Assignment:
What you return must be the lines of the data that hold the word "frame".
[[ Data open ]]
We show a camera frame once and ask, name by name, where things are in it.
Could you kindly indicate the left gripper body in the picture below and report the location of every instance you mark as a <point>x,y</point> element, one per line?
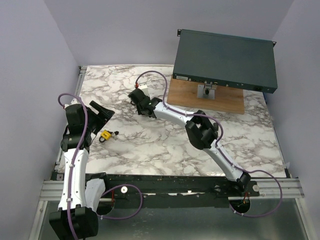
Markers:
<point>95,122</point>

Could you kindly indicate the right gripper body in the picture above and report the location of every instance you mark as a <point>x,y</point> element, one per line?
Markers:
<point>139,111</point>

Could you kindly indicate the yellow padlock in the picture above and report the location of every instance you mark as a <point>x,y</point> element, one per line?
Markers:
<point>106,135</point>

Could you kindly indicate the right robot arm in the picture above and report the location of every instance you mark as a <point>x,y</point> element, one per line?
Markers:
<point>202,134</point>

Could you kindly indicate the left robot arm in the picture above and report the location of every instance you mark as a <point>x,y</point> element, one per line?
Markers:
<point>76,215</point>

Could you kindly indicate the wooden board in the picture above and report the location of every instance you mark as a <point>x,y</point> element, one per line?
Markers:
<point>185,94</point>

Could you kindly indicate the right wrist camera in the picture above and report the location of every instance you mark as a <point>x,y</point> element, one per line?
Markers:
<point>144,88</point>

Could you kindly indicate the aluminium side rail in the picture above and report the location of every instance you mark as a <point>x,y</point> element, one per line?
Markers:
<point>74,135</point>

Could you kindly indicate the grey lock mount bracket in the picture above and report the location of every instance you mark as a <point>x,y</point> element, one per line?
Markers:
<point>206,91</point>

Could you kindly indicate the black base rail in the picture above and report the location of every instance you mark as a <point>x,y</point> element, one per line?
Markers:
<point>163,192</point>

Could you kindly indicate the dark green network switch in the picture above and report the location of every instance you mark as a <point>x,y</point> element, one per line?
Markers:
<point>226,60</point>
[[ Data closed ]]
[[ Data open ]]
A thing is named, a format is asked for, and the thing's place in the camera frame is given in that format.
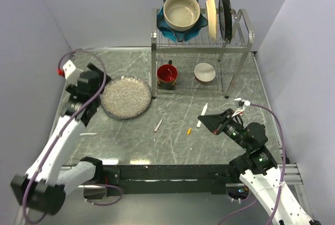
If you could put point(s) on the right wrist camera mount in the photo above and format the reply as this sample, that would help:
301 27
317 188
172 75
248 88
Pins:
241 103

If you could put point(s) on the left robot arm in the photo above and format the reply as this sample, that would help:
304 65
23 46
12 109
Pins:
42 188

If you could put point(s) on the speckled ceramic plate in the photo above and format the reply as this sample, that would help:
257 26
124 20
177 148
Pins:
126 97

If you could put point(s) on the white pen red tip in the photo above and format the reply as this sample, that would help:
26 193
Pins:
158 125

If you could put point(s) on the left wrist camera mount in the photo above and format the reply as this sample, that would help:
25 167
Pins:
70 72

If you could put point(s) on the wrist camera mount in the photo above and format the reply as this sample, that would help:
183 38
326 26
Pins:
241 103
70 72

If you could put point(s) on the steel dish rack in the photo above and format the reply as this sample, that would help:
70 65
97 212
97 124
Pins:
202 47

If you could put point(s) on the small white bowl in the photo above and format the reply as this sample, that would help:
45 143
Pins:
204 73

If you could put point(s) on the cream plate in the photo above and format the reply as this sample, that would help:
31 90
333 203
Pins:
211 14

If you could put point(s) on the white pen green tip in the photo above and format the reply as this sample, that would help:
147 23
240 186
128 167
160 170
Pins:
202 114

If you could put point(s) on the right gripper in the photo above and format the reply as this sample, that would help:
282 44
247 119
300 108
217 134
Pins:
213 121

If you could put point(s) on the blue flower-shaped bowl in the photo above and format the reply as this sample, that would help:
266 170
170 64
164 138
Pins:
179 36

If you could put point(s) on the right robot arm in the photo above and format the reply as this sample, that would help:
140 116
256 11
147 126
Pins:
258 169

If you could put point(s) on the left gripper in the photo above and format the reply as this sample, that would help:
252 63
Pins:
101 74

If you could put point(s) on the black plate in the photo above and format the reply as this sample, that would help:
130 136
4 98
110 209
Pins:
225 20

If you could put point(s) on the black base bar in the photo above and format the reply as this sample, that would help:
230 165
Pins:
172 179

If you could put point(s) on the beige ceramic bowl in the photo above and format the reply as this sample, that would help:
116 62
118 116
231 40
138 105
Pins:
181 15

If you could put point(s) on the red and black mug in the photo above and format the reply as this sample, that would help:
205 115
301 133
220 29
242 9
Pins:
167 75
[[ Data closed ]]
[[ Data open ]]
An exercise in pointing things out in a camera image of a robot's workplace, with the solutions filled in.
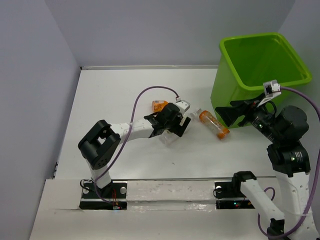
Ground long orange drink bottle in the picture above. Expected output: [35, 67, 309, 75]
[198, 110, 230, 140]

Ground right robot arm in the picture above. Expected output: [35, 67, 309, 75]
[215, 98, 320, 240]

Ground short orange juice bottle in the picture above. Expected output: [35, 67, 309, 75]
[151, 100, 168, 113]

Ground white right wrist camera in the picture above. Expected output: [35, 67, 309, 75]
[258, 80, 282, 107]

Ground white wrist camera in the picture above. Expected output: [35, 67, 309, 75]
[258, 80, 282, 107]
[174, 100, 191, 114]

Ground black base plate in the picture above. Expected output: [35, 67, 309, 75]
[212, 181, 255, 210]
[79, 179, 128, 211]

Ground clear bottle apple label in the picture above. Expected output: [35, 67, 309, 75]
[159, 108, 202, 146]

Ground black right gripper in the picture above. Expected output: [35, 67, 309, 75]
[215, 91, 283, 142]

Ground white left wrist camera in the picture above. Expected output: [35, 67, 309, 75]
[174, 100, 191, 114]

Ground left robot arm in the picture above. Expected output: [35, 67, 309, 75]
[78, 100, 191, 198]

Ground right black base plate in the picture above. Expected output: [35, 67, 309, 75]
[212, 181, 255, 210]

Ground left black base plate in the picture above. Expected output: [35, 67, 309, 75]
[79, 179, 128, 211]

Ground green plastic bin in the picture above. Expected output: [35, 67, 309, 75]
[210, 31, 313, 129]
[[ Data closed ]]
Answer box:
We show a camera frame once and ask, name by name, where things are in it.
A thing is named, a format is asked for, and the thing's place in the camera frame is given in that format.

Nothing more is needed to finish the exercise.